HOW DO I STRUCTURE MARKETING EMAILS?
Yawn Marketing – No Boring Answers
Content is the most important aspect of your email strategy, but it is also the hardest. You may be pleasantly surprised to learn that the way you structure your marketing emails can really help you when planning and actually writing them up.
At Yawn, we like to start with a skeleton template for a business’s marketing emails and to create content around that structure.
So, how do you go about structuring your marketing emails?
Refer Back To Your Overall Aim
The structure of your email may change depending on the overall aim of your emails, so make sure it is in the forefront of your mind throughout the process.
We covered this in the first blog post of this mini series, Where Do I Start with Email Marketing.
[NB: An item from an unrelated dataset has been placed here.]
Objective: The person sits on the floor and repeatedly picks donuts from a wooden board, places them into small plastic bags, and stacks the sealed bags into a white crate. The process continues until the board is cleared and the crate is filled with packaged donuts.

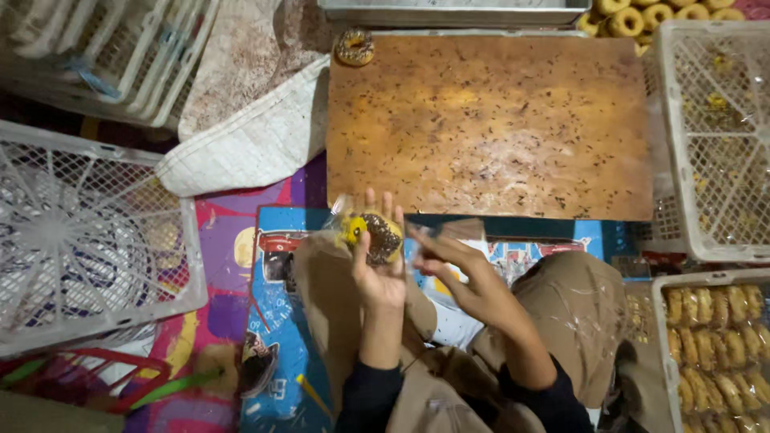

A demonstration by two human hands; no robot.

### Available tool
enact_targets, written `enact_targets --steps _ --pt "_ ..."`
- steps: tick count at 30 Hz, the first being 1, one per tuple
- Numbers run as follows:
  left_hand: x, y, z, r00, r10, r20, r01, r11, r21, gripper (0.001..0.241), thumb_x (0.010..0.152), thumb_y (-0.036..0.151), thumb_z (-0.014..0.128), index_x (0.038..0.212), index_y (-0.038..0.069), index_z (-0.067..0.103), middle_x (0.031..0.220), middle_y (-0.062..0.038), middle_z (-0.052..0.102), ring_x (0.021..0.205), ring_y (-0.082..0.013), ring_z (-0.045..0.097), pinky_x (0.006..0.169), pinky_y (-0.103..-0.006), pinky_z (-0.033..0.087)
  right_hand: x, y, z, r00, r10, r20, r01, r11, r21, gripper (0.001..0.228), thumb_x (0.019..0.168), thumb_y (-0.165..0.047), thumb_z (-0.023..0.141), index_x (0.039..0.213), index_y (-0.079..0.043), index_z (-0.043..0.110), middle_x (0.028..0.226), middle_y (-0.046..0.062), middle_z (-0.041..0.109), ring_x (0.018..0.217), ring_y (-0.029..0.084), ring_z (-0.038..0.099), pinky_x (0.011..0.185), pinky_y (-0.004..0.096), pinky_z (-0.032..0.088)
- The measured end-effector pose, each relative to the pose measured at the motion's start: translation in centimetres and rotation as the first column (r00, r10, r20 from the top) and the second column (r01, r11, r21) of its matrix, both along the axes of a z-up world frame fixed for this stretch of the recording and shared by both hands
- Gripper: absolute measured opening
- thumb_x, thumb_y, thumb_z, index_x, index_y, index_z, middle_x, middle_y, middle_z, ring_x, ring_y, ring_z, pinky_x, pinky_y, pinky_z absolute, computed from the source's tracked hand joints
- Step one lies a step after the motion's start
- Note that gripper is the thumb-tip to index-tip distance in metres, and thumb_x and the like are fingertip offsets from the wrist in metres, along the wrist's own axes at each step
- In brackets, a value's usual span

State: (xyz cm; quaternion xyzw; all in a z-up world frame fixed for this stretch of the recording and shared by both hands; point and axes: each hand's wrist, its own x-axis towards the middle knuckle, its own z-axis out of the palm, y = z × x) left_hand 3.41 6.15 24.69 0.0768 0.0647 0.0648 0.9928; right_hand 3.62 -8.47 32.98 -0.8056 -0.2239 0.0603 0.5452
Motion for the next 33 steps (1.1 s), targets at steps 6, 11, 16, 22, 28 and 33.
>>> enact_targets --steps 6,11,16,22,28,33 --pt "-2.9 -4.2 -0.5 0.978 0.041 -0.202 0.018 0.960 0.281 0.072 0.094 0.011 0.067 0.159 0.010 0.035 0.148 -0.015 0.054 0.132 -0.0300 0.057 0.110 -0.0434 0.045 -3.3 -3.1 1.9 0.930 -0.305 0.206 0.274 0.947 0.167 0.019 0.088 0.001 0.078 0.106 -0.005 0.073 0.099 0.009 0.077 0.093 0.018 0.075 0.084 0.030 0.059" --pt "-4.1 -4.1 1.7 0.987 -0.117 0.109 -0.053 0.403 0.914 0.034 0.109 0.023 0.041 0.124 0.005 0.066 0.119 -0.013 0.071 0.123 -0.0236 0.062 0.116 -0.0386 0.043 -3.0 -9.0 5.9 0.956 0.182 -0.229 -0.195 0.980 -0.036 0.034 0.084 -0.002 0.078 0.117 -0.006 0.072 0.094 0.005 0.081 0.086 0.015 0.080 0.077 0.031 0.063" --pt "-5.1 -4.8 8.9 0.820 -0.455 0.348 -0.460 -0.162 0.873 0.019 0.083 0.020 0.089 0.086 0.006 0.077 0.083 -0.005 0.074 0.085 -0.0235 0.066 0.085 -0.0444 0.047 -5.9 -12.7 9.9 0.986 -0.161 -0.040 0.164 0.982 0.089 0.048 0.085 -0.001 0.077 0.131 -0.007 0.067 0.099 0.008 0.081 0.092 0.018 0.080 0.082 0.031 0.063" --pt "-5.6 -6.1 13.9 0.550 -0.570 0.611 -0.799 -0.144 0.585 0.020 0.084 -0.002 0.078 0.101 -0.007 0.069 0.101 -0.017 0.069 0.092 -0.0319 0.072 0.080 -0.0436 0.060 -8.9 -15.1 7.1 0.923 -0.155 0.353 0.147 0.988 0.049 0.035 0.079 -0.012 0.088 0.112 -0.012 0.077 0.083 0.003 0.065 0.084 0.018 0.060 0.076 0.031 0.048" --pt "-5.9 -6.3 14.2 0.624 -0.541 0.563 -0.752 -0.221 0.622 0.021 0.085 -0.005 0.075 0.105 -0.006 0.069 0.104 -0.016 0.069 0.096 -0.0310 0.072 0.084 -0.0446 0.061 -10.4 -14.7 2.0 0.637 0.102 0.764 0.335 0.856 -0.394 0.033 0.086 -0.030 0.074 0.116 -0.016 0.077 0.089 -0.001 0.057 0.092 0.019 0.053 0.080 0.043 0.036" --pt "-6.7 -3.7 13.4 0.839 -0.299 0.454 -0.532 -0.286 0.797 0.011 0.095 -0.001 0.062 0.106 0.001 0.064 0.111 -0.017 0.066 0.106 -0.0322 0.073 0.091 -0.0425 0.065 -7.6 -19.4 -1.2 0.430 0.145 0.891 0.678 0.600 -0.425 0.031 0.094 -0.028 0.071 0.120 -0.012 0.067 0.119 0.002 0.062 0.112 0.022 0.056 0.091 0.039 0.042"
Divide Your Content Into Categories
With our clients, we tend to use two main ‘categories’ of content – Hooks and Highlights.
Whether you will be featuring products, pushing your social media accounts, or asking for reviews, all of your content can fit into one of these two categories.
Hooks refer to the focus of your email. The aim is for this to be ‘clickable’ content that encourages people to open your email and lend it some attention.
Hooks hold pride of place at the top of your email and will be the first thing that openers read. The content may be something along the lines of a featured product collection, a company announcement, a new product launch, or a promotion.
For service-based businesses, this could be a team update or some exciting industry information.
Highlights are all other bits of content in your email aside from the primary focus, often referred to as ‘soft sells’.
This might be a second (less-important) product range you want to focus on. Maybe you’re asking people to leave a review or to follow you on social media. Either way, it’s not a showstopping piece of news and it isn’t the main thrust of your email.
If the main push for one newsletter is announcing your summer sale, then you want this to be front and centre on your email (Hook). But you’ll also want to include some other points that complement the Hook, perhaps focusing on last month’s bestsellers, pushing your socials, or a discount code (Highlights).
Create A Skeleton Template
Once you have your content types and they’re divided into categories, you can create your template. For the purpose of the skeleton structure, you could draw boxes and label each one ‘Hook’, ‘Highlight 1’, ‘Highlight 2’, etc.
Primary content will always go at the very top of the email. Secondary will always go underneath; if you have more than one piece of secondary content, you can decide on the order of these based on their importance.
How does this structure help with content creation?
Having a clear structure that you use for all of your emails will help you to create content worth sharing. Look at your content types and write a list of primary and secondary content you want to share.
By categorising all of your content in this way, it will help to avoid the intimidating task of content creation from scratch. Focus on your content types, create your lists, and you have a nice bank of content ready to mix and match in your emails.